• [Available data]
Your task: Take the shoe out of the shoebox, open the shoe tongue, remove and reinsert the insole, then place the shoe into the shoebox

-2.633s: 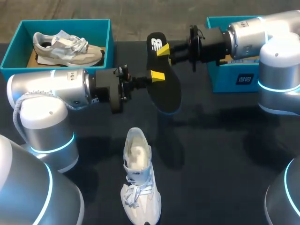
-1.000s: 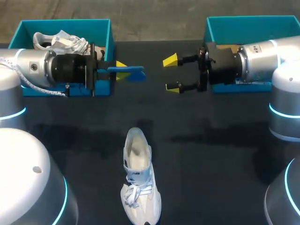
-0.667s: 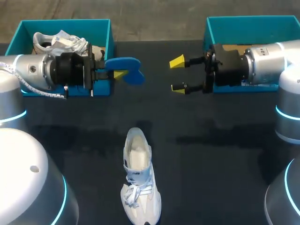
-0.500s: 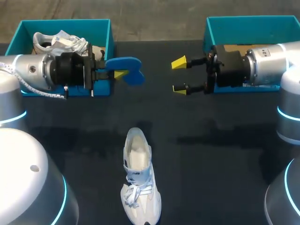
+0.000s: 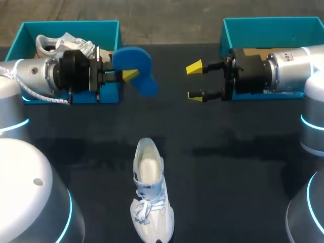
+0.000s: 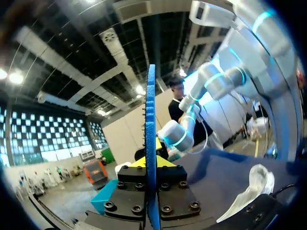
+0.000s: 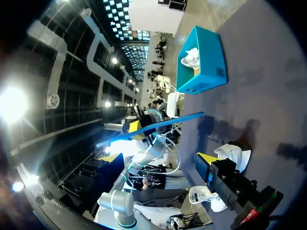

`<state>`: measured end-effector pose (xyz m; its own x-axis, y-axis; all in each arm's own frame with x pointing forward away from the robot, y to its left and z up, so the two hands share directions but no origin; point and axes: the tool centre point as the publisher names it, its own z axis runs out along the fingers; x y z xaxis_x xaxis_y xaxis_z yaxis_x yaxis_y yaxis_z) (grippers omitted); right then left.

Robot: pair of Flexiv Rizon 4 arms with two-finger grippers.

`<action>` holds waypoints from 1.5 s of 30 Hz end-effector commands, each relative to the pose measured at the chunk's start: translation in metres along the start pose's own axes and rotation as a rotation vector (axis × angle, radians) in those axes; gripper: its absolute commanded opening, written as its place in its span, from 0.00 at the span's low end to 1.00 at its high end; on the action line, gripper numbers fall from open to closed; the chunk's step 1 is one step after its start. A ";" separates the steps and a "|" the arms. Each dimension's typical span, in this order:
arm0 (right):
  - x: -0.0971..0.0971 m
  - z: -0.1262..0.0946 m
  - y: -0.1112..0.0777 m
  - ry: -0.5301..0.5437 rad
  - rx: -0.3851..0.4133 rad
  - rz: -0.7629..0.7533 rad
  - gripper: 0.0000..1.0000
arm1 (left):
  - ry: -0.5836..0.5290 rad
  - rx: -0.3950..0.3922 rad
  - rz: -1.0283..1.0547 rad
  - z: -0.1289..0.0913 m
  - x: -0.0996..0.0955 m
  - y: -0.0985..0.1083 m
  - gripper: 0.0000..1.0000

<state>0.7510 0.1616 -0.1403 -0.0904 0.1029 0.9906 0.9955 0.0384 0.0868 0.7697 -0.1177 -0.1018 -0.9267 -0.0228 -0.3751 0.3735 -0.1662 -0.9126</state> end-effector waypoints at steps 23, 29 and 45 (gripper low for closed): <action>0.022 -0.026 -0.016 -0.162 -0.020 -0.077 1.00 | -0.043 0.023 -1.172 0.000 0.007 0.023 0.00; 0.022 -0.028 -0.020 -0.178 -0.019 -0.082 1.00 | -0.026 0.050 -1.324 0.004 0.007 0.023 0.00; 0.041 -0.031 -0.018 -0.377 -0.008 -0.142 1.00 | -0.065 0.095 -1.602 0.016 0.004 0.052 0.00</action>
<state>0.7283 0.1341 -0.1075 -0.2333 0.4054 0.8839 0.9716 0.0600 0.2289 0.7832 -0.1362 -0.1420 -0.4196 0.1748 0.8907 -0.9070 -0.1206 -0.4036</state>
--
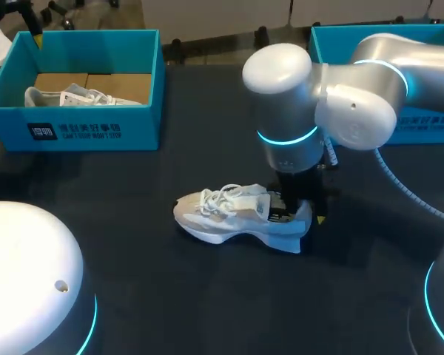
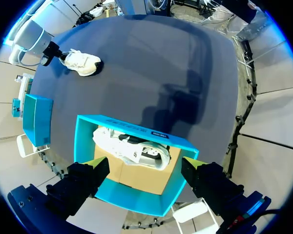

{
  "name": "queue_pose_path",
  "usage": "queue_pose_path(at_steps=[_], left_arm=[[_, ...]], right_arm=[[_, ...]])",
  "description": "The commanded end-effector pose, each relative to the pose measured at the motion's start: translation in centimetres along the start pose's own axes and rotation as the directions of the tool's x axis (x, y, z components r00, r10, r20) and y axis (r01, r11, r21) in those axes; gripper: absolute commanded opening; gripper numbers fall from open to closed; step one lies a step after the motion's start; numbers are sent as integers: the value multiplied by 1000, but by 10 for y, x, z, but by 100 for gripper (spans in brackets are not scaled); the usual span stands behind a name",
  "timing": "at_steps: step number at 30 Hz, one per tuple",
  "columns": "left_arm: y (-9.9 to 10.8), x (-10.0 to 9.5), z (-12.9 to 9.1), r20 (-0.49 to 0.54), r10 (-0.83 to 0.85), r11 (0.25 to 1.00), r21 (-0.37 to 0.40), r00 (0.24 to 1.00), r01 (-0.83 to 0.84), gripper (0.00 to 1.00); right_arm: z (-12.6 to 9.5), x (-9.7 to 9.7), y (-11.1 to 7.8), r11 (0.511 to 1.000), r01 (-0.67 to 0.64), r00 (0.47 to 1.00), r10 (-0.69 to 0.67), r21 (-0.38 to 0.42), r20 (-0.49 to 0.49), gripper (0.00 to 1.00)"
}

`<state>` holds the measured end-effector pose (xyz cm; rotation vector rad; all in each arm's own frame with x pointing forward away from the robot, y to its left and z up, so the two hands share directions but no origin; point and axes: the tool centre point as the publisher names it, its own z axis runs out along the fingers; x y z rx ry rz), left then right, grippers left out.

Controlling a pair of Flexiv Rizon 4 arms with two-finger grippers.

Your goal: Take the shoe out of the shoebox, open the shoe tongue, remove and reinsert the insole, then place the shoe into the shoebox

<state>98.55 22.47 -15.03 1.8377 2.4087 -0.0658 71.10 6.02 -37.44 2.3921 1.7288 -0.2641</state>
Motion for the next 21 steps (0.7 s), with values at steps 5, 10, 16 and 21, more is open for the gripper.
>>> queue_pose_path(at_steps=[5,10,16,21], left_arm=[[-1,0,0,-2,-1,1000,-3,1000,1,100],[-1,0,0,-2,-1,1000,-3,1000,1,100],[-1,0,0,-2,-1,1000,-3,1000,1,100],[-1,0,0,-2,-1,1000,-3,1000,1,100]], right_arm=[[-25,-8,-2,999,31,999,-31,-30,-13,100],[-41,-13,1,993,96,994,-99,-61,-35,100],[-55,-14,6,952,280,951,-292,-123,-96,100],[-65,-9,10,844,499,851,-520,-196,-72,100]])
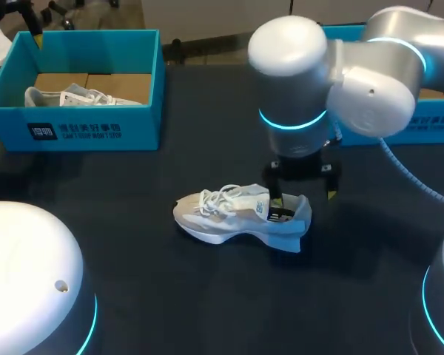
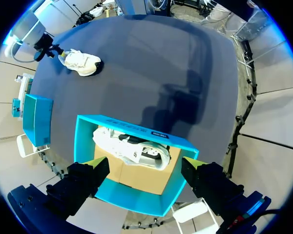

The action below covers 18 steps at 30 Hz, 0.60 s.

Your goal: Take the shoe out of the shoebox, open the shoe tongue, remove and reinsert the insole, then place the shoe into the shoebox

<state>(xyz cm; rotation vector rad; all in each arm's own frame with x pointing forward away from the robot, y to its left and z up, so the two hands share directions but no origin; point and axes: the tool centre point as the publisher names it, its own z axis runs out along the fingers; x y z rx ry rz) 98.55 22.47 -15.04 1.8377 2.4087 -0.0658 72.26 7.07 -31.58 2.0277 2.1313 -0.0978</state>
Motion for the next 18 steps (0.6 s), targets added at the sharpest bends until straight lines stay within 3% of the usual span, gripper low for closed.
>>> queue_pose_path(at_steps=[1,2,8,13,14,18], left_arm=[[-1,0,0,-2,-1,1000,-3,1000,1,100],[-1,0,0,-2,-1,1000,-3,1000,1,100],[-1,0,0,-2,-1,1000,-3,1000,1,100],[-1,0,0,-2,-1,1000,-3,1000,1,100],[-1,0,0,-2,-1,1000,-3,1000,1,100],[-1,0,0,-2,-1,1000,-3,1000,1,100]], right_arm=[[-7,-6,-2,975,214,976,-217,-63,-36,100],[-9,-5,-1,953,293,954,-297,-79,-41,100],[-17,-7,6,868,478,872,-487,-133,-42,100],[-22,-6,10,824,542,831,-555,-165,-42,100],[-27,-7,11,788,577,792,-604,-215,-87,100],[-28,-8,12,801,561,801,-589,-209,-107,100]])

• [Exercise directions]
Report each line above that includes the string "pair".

• [Solved exercise]
Robot: pair of Flexiv Rizon 4 arms with two-finger grippers.
Controlling a pair of Flexiv Rizon 4 arms with two-finger grippers.

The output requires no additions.